Modelling regressor of historic data on basic features test set


I am using a historical dataset of sales of items in shops and I need to predict the sales of the next month of the period.

I performed feature engineering, and now I have 10 features in the train set - median, avg of sales (prices and quantities). I want to perform Linear Regression, The test set contains only 2 features - Shop_id and Item_id. How can I perform prediction from fitted regressor with 10 coefficients, and the test has only the 2?

I am not talking about doing PCA - the historic data has few historic sales features and the test only has the basics

Dataset: Competitive data science predict future sales

Yuval Asher

Posted 2019-04-27T10:01:57.560

Reputation: 11



Well, what you have here is a time series problem.

In a time series problem, you don't have the data parallel to the variable you are trying to predict.
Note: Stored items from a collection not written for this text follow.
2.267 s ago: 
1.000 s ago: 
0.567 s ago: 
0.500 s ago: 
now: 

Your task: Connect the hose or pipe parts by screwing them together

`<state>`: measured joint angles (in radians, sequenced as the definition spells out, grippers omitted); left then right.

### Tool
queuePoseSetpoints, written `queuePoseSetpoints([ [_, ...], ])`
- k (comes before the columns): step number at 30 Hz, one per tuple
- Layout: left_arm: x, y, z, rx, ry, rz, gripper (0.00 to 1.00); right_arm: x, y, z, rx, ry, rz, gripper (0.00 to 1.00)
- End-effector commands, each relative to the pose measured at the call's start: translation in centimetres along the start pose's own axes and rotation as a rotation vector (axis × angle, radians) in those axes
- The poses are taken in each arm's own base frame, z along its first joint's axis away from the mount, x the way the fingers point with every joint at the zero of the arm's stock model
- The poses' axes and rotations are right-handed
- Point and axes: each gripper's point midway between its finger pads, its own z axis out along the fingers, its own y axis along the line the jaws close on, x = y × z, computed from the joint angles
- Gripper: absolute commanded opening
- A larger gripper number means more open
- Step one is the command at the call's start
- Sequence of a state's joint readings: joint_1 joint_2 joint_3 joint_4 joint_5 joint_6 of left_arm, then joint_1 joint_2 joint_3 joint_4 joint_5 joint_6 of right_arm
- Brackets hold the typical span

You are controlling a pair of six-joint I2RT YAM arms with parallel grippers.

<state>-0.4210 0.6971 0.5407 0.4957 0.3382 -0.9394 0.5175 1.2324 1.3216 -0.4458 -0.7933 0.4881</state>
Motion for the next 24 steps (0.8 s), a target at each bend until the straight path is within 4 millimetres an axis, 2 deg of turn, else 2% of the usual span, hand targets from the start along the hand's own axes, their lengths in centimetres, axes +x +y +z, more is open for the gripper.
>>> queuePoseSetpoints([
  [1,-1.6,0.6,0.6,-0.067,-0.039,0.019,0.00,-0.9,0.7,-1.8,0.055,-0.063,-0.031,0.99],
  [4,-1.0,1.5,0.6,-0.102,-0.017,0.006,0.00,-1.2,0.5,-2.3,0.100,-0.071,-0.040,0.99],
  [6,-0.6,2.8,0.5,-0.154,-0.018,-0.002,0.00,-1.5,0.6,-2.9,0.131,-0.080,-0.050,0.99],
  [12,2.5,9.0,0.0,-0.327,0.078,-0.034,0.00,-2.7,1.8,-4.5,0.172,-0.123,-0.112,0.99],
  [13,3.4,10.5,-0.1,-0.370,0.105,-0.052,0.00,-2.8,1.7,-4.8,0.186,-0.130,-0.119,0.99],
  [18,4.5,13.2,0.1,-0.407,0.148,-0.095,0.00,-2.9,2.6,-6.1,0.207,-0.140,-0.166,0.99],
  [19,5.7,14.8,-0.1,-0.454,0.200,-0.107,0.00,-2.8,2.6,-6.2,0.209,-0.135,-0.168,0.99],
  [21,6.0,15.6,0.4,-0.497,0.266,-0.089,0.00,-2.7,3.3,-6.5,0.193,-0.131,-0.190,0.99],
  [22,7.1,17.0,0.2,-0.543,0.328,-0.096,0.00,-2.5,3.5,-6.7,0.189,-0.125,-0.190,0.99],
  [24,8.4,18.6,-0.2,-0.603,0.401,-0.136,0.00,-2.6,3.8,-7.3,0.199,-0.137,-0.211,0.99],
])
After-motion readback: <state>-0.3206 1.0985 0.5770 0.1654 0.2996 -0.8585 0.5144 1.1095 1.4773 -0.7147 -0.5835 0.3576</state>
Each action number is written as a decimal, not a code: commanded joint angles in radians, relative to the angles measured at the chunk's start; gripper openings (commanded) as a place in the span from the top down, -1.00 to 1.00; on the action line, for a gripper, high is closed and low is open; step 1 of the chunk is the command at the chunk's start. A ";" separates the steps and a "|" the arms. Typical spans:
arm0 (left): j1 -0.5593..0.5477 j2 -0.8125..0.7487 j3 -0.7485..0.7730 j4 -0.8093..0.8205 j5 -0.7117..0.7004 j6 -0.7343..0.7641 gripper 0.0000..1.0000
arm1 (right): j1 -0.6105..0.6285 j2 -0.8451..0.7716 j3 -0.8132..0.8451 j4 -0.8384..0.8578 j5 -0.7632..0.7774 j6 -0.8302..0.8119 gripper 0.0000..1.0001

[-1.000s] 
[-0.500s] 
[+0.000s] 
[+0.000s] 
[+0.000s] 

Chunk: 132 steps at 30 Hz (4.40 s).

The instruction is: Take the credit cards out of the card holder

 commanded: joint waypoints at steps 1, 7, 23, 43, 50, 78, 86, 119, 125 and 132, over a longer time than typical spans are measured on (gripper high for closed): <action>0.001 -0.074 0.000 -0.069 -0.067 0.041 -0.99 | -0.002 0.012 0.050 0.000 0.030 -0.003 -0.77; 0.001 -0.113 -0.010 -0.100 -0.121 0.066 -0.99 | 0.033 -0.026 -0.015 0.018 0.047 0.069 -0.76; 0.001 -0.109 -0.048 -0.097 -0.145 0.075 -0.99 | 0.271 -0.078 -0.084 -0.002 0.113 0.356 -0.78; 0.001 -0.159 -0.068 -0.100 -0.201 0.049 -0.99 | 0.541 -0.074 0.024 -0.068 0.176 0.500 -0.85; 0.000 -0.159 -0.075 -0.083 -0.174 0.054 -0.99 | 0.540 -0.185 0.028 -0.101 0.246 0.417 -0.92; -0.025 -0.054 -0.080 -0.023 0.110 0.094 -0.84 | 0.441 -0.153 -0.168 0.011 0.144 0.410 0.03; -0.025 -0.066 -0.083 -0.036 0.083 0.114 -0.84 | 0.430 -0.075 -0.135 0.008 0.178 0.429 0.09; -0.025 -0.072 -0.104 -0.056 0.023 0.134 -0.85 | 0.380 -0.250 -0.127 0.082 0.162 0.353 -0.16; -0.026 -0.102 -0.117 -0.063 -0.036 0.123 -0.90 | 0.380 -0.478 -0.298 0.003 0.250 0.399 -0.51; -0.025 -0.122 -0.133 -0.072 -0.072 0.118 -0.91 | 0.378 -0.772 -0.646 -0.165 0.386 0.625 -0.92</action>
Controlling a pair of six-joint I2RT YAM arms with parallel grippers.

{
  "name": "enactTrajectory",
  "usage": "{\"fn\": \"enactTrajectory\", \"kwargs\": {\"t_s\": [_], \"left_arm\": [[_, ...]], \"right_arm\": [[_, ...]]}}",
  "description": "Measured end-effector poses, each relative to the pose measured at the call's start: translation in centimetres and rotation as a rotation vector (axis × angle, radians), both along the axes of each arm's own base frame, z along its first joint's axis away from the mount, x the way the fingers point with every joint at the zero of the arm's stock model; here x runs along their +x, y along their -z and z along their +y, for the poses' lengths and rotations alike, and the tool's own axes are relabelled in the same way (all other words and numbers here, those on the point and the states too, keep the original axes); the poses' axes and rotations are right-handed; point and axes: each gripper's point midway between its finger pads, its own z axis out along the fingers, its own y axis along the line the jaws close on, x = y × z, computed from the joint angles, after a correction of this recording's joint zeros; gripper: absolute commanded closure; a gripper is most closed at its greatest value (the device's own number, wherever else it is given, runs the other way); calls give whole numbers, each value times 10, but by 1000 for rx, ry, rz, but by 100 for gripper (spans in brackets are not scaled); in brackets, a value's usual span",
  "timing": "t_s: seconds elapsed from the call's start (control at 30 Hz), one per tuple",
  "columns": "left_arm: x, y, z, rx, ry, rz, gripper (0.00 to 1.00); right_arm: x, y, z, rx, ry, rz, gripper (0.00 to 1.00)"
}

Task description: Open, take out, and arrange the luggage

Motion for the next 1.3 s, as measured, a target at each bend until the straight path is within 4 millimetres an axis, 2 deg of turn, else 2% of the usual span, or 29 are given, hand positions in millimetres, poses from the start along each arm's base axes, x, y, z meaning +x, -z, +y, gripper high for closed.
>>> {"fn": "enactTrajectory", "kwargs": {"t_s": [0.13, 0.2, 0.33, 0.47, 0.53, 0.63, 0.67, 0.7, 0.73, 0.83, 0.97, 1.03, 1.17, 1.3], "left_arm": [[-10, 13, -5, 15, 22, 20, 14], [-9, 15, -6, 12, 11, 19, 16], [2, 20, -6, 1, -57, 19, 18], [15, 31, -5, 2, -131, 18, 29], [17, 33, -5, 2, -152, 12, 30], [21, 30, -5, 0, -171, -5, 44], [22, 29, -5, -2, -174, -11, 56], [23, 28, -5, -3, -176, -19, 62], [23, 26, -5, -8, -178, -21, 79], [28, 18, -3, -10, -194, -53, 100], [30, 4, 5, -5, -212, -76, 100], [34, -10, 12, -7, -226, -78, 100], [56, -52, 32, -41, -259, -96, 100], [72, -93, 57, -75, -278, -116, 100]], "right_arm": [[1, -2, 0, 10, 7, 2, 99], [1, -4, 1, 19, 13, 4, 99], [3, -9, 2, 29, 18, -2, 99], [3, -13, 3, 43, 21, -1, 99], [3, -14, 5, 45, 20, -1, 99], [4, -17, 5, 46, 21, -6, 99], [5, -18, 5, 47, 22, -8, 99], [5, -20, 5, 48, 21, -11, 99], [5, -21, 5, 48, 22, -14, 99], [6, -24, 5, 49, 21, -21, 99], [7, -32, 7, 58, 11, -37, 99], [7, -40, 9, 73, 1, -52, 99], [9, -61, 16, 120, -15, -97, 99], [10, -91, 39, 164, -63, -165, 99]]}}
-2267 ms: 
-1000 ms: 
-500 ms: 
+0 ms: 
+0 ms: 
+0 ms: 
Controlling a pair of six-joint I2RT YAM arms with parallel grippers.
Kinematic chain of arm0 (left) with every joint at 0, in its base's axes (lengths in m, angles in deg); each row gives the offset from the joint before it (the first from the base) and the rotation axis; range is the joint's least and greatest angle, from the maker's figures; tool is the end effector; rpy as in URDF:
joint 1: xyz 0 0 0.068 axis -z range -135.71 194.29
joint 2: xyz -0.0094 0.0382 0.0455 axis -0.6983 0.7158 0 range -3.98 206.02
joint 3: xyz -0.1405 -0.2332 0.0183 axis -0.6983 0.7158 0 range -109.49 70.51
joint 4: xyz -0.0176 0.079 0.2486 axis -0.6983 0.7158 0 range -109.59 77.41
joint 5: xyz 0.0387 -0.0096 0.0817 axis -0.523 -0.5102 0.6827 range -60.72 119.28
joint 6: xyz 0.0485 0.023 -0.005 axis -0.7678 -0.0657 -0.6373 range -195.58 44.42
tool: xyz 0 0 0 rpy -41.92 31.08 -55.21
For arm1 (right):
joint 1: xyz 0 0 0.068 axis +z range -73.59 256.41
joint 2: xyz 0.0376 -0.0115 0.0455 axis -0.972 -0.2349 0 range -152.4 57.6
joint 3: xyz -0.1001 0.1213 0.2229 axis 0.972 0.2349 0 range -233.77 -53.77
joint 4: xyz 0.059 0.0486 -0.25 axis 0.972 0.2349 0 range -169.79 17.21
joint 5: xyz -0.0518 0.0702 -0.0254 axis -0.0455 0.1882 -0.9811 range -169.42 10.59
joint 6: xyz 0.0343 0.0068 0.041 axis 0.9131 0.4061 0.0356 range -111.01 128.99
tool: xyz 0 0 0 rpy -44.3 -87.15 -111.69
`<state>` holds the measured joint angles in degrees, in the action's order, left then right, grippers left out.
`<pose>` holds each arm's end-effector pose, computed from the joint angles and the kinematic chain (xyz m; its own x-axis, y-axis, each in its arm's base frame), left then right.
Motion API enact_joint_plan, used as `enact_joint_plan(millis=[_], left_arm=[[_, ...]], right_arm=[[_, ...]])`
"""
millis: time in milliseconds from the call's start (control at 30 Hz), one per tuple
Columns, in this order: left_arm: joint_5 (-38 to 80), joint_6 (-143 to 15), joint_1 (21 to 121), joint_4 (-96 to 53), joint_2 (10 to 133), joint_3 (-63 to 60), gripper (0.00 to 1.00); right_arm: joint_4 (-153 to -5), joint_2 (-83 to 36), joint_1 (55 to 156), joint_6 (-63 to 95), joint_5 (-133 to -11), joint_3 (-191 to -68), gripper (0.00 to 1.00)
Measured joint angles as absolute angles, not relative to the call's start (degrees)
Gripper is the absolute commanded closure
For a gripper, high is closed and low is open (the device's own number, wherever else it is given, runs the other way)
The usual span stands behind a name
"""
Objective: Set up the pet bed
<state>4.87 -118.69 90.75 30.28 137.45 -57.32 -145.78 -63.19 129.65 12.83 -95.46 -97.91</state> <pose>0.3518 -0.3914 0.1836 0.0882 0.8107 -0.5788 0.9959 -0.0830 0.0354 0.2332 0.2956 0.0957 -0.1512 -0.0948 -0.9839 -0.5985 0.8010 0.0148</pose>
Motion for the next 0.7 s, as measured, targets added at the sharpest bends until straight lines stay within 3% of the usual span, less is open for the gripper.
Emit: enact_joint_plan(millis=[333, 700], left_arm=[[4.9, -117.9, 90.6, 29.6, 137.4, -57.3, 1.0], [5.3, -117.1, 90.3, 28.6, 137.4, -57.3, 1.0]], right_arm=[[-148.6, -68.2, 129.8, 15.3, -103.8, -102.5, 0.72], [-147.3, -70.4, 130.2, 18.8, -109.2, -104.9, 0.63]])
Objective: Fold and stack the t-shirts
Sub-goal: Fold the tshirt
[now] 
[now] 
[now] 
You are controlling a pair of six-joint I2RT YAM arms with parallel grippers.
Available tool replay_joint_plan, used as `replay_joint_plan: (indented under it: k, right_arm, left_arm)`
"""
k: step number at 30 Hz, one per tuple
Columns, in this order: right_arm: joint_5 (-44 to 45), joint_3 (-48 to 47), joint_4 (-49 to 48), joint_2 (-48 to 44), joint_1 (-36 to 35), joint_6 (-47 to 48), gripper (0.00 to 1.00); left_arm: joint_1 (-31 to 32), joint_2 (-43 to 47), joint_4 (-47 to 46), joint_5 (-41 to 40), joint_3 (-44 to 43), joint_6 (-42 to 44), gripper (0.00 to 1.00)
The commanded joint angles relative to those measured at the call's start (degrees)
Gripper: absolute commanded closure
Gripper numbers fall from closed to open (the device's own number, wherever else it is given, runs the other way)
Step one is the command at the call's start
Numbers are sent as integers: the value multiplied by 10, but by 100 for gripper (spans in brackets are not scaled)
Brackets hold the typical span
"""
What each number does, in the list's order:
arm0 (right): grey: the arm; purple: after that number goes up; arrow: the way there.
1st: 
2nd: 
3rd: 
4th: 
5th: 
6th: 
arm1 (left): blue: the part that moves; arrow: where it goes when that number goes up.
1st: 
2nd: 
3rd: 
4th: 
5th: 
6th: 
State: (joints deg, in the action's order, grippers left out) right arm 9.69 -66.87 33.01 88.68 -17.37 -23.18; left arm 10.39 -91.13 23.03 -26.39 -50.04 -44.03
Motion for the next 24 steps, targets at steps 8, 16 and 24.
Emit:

That means your data is over at the time $T$ and you have to predict based on the data from times $1$ to $T-1$.

Also, Shop_id and Item_id are not regressor which have a coefficient, because they are IDs, and using IDs to predict causes you model to learn-by-memory your data for the ID's, it gives a overfitted model.

Imagine the real-life situation: The store asks you to predict the sales of the next month, of course, you don't have data like the average price of the next month either, so you have to predict with historical data of both (all) variables.

The solution you are looking for is an ARIMAX model: The ARIMAX model allows you to use variables like Sales, Avg price, and others with information from the past.

$$Sales_t = \alpha_1 Sales_{t-1} + \alpha_2 Sales_{t-2}+\dots+\beta_1AvgPrice_{t-1}+\dots+\beta_mAvgPrice_{t-n}$$

The model is an example of how your predictions could be made, the use of the IDs can be "a model for every store". And every $Sales$ variable in the model could be a set of products.

Juan Esteban de la Calle

Posted 2019-04-27T10:01:57.560

Reputation: 2 102